■ Work order
Do any lines in the data below contain "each"? If so, copy every one of them.

■ Given information
"""

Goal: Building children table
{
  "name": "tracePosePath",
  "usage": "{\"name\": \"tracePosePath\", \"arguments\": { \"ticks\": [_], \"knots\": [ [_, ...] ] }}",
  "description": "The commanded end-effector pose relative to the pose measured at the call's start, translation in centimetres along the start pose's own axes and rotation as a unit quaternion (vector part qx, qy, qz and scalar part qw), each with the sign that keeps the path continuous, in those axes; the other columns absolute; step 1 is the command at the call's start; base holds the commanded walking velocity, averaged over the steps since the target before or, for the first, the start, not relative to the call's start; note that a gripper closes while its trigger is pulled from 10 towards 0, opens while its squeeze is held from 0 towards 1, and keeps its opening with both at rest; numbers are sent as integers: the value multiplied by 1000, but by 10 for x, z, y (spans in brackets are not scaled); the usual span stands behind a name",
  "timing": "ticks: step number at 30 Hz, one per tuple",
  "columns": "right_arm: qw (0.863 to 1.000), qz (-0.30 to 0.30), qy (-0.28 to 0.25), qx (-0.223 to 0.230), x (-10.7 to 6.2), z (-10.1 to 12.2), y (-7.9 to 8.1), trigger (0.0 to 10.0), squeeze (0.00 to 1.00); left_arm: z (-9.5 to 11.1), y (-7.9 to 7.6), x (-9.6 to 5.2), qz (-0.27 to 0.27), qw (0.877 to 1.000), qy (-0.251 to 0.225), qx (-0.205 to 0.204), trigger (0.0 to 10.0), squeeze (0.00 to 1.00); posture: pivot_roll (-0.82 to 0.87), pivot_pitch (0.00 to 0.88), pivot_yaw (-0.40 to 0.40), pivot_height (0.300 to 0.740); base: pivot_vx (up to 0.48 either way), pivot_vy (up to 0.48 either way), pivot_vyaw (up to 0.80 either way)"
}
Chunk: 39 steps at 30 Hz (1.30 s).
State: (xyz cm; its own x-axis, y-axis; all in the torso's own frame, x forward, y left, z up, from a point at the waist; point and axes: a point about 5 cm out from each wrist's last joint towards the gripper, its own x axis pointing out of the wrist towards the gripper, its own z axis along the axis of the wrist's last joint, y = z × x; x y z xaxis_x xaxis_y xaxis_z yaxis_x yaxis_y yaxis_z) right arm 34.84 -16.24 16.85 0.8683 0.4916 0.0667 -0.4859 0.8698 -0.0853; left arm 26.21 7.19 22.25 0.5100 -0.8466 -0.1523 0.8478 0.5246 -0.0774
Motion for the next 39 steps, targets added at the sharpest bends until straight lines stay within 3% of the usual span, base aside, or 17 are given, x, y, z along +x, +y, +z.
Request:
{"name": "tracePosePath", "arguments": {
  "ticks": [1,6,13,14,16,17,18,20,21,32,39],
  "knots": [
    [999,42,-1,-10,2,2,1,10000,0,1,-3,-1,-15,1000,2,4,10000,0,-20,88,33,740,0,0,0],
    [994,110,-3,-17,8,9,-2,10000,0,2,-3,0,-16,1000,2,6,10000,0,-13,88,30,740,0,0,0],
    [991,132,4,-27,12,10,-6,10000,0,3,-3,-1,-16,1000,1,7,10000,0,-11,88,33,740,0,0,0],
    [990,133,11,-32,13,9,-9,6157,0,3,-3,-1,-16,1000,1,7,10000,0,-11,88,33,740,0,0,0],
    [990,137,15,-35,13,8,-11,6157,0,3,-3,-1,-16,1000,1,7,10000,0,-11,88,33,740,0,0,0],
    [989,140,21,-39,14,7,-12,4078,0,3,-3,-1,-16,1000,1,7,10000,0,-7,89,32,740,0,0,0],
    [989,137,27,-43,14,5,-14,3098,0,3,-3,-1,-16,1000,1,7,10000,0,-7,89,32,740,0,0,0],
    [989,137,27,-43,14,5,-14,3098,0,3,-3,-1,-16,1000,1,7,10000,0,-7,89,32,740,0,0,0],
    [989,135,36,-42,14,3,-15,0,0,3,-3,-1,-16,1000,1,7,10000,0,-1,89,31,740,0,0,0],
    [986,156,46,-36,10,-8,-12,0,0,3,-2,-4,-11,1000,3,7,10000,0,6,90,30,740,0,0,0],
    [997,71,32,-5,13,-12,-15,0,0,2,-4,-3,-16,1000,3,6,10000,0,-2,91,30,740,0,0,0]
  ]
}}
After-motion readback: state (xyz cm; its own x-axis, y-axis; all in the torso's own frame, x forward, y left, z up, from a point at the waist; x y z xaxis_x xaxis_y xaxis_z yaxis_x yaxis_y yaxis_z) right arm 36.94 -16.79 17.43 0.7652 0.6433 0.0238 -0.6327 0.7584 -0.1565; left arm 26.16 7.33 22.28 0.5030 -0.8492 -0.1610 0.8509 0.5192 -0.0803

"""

■ Task solution
  "description": "The commanded end-effector pose relative to the pose measured at the call's start, translation in centimetres along the start pose's own axes and rotation as a unit quaternion (vector part qx, qy, qz and scalar part qw), each with the sign that keeps the path continuous, in those axes; the other columns absolute; step 1 is the command at the call's start; base holds the commanded walking velocity, averaged over the steps since the target before or, for the first, the start, not relative to the call's start; note that a gripper closes while its trigger is pulled from 10 towards 0, opens while its squeeze is held from 0 towards 1, and keeps its opening with both at rest; numbers are sent as integers: the value multiplied by 1000, but by 10 for x, z, y (spans in brackets are not scaled); the usual span stands behind a name",
State: (xyz cm; its own x-axis, y-axis; all in the torso's own frame, x forward, y left, z up, from a point at the waist; point and axes: a point about 5 cm out from each wrist's last joint towards the gripper, its own x axis pointing out of the wrist towards the gripper, its own z axis along the axis of the wrist's last joint, y = z × x; x y z xaxis_x xaxis_y xaxis_z yaxis_x yaxis_y yaxis_z) right arm 34.84 -16.24 16.85 0.8683 0.4916 0.0667 -0.4859 0.8698 -0.0853; left arm 26.21 7.19 22.25 0.5100 -0.8466 -0.1523 0.8478 0.5246 -0.0774

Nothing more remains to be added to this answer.